Learning Notes for ShopEasy CBA - Govarthan-Boopalan/Customer_Behaviour_Analysis GitHub Wiki

This wiki provides an in-depth look at the design and implementation of the ShopEasy project. It covers the overall building blocks, concepts, and best practices that are applied throughout the scripts for data ingestion, transformation, analysis, and reporting.


Table of Contents


Overview

The ShopEasy project consists of several Python scripts that cover the entire ETL (Extract, Transform, Load) process and analysis workflow.
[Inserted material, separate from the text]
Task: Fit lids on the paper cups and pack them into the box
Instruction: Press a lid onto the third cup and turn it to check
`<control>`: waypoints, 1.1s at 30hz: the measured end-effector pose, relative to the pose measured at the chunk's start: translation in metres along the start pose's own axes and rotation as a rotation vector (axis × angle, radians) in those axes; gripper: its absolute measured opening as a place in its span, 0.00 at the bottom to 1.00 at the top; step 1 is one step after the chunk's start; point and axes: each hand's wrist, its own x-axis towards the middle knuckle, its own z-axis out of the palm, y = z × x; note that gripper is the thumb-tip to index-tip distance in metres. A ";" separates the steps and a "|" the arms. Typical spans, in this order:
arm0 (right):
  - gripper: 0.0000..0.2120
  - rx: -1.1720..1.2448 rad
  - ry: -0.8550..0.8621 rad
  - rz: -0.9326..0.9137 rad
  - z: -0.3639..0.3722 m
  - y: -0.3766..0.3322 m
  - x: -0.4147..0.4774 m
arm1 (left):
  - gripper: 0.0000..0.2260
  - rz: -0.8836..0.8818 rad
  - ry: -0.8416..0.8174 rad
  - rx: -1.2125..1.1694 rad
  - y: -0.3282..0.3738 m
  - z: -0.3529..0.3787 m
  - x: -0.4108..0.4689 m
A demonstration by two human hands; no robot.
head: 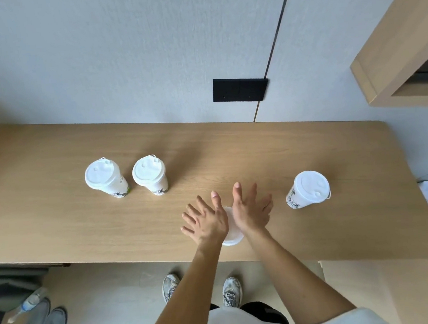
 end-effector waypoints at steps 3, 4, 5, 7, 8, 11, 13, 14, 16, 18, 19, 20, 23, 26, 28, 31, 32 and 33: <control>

These scripts:

  • Ingest CSV data, clean and pre-process it.
  • Create and populate a MySQL database with multiple tables.
  • Run complex SQL queries to analyze customer behavior, marketing effectiveness, and customer experience.
  • Generate professional PDF reports using ReportLab.
  • Incorporate sentiment analysis on customer reviews via TextBlob.
  • Provide dynamic business recommendations based on live data.

Building Blocks

Data Ingestion & Cleaning

  • CSV Loading:
    The scripts use Pandas to read CSV files into DataFrames (e.g., pd.read_csv("path/to/file.csv")).

  • Data Cleaning:
    Common operations include handling missing values (using .fillna()), converting text (e.g., .str.lower()), removing duplicates (.drop_duplicates()), and splitting columns into separate fields (e.g., .str.split()).

  • Example:

    customer_journeyDf = pd.read_csv("../data/customer_journey.csv")
    customer_journeyDf['Duration'] = customer_journeyDf['Duration'].fillna(0)
    customer_journeyDf['Stage'] = customer_journeyDf['Stage'].str.lower()
    customer_journeyDf = customer_journeyDf.drop_duplicates()
    

Database Connectivity & SQL Operations

  • Database Connection:
    The project uses both SQLAlchemy and mysql.connector to connect to a MySQL database.

  • Creating & Populating Tables:
    SQL commands are executed to create tables if they don’t exist, and Pandas’ to_sql() is used for bulk data insertion.

  • Example:

    engine = create_engine("mysql+mysqlconnector://root:456123@localhost")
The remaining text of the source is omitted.